== Segment start ==

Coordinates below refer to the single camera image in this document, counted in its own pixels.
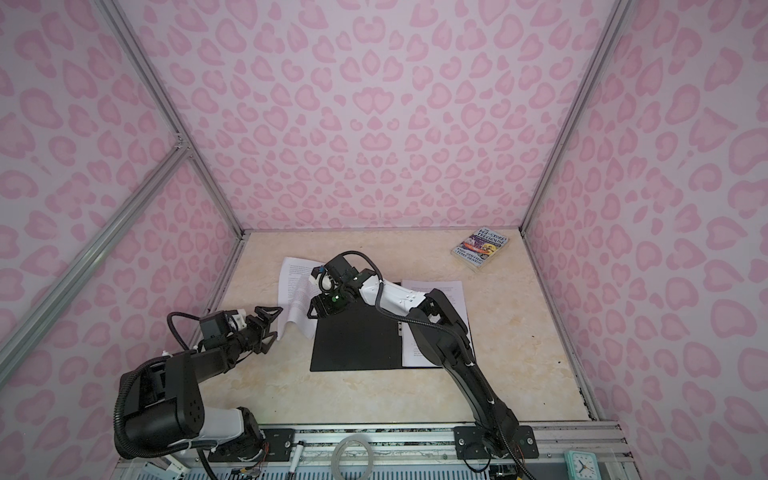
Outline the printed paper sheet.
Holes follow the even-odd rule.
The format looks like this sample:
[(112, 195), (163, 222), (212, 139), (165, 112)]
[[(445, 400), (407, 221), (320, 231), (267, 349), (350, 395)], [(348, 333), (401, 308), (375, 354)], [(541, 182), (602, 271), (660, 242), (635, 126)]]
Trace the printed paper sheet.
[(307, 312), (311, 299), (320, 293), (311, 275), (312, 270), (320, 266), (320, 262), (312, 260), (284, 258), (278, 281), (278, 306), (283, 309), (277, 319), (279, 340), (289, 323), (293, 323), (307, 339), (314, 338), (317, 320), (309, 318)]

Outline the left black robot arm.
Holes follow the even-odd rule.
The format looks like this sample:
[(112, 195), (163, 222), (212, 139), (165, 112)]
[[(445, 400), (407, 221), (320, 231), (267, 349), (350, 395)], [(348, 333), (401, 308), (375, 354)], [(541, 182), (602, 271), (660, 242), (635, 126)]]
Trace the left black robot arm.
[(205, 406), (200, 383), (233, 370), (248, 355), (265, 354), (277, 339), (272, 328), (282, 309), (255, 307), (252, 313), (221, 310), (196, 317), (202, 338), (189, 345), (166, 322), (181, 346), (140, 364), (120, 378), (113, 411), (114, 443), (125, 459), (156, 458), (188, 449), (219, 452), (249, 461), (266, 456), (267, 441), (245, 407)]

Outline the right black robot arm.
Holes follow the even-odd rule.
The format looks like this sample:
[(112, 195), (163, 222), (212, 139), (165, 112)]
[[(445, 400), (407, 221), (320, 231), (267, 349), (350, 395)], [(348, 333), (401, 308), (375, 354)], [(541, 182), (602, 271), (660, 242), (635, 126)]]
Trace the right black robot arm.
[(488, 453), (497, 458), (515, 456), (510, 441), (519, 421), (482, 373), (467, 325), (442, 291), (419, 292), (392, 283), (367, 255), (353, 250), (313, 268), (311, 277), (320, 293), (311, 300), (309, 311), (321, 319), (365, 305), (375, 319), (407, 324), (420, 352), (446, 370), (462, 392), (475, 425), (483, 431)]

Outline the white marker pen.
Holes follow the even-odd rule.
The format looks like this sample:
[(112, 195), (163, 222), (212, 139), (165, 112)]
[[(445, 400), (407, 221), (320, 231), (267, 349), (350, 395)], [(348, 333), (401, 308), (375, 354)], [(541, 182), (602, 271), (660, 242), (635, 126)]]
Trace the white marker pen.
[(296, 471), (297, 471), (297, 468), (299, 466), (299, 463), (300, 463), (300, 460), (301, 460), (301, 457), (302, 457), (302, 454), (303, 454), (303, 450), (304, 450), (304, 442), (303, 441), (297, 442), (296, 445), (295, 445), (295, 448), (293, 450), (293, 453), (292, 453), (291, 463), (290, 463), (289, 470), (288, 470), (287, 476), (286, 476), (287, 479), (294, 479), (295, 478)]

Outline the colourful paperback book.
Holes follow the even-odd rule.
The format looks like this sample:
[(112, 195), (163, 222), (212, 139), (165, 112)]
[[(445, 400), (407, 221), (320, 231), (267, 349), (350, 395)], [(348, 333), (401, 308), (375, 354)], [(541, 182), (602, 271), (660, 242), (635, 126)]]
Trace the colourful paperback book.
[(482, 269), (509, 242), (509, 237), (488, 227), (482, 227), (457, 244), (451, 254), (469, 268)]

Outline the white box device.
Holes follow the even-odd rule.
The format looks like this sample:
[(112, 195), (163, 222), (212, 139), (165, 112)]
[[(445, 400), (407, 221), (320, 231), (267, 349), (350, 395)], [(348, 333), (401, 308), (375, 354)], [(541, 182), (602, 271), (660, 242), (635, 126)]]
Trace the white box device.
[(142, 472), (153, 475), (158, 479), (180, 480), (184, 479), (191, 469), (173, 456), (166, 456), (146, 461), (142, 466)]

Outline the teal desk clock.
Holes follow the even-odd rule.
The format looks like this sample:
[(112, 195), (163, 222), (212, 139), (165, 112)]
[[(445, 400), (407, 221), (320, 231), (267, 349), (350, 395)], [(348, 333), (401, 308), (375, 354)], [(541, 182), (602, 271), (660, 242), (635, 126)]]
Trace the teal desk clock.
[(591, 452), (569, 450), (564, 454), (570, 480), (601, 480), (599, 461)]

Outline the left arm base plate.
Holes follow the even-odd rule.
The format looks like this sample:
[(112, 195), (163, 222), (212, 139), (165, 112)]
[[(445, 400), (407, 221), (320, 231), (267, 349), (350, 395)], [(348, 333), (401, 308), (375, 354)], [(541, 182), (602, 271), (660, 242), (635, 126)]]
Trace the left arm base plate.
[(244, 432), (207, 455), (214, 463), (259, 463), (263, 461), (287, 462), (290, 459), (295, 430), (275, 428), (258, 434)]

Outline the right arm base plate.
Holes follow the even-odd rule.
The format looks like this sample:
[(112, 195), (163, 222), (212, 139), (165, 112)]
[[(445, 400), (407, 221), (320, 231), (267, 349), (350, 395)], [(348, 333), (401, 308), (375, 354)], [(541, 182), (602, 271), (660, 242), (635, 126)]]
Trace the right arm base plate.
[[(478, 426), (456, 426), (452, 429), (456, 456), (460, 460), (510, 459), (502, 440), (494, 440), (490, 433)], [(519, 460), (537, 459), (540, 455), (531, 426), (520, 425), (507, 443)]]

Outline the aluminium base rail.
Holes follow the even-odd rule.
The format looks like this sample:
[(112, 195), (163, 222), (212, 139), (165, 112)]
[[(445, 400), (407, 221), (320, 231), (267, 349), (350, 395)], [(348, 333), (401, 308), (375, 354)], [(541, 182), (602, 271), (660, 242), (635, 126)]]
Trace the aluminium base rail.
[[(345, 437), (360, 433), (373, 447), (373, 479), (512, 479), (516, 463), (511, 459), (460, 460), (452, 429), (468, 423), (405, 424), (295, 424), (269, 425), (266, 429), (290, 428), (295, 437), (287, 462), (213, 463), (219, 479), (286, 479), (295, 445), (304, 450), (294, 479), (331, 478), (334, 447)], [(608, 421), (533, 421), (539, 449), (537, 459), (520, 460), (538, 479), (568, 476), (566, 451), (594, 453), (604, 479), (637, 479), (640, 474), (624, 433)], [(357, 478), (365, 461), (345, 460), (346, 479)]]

== Segment end ==
== Segment start ==

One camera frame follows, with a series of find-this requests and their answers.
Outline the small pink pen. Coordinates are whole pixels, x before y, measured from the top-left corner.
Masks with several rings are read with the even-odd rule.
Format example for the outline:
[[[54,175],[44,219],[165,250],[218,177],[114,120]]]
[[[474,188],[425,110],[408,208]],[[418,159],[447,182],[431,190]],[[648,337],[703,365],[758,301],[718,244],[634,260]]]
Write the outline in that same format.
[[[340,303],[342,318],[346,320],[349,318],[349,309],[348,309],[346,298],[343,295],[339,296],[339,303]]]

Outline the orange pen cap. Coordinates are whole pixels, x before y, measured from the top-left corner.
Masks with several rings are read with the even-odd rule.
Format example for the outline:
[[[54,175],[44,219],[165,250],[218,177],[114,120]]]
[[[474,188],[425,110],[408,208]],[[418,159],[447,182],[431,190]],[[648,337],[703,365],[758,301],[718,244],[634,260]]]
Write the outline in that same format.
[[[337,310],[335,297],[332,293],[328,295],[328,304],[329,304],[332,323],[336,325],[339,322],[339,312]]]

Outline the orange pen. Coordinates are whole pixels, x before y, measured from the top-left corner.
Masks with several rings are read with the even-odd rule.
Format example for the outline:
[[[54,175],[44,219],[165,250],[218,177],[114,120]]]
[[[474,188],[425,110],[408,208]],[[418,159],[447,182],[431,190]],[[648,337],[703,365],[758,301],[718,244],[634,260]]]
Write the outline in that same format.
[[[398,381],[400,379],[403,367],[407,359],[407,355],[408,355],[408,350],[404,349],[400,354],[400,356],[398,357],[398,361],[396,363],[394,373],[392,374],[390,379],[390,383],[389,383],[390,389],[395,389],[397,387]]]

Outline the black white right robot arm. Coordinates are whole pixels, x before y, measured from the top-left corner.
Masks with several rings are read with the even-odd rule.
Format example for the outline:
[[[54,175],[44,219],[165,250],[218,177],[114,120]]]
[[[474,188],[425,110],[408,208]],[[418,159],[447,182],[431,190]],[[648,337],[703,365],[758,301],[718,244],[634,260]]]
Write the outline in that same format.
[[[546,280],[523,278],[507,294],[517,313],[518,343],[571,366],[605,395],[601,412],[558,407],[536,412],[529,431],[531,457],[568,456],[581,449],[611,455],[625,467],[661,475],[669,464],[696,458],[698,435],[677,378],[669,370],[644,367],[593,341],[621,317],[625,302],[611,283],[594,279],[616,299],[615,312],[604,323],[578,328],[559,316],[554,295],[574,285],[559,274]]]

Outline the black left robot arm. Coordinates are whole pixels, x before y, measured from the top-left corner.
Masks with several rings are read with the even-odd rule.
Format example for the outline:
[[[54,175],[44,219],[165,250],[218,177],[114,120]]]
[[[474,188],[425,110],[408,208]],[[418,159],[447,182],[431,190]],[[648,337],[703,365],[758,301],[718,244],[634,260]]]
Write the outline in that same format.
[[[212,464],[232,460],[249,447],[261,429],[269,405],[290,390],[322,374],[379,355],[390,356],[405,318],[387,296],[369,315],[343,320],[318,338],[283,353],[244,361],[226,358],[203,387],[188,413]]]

== Segment end ==
== Segment start ==

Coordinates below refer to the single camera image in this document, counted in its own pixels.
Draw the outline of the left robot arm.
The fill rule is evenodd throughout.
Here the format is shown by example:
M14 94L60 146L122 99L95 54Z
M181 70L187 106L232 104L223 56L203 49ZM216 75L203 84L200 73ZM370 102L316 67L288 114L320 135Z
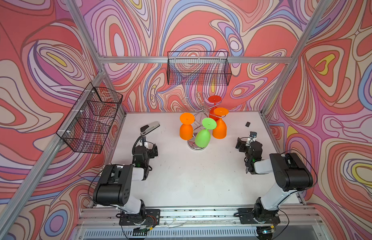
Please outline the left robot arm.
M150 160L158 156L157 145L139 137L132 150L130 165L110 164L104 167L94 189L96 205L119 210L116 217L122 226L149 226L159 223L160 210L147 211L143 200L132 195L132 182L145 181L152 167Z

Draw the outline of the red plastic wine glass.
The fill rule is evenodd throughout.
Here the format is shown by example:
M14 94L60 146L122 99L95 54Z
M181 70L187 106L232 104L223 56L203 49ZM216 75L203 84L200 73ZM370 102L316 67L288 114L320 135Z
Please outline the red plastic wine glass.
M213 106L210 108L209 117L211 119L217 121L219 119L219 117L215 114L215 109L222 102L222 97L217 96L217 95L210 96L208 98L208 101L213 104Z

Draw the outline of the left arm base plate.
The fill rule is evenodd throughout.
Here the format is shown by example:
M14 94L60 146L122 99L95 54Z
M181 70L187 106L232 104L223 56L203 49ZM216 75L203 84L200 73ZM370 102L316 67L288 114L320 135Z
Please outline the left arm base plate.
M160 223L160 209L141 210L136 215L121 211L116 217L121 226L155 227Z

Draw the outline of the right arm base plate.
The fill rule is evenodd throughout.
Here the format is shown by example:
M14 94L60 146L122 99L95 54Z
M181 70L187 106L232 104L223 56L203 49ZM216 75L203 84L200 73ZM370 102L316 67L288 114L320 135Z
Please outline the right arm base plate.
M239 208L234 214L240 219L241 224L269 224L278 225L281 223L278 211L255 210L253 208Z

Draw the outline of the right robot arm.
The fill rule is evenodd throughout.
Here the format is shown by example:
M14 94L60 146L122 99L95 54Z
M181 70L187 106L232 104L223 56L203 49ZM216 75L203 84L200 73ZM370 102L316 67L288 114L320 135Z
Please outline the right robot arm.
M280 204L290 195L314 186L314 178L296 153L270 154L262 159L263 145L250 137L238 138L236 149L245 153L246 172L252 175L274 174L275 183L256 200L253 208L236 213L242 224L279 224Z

== Segment end ==

■ Instructions to follow ■
Across the entries, how many lines hold the word "pixels"? Say only the number.

■ Your solution ■
7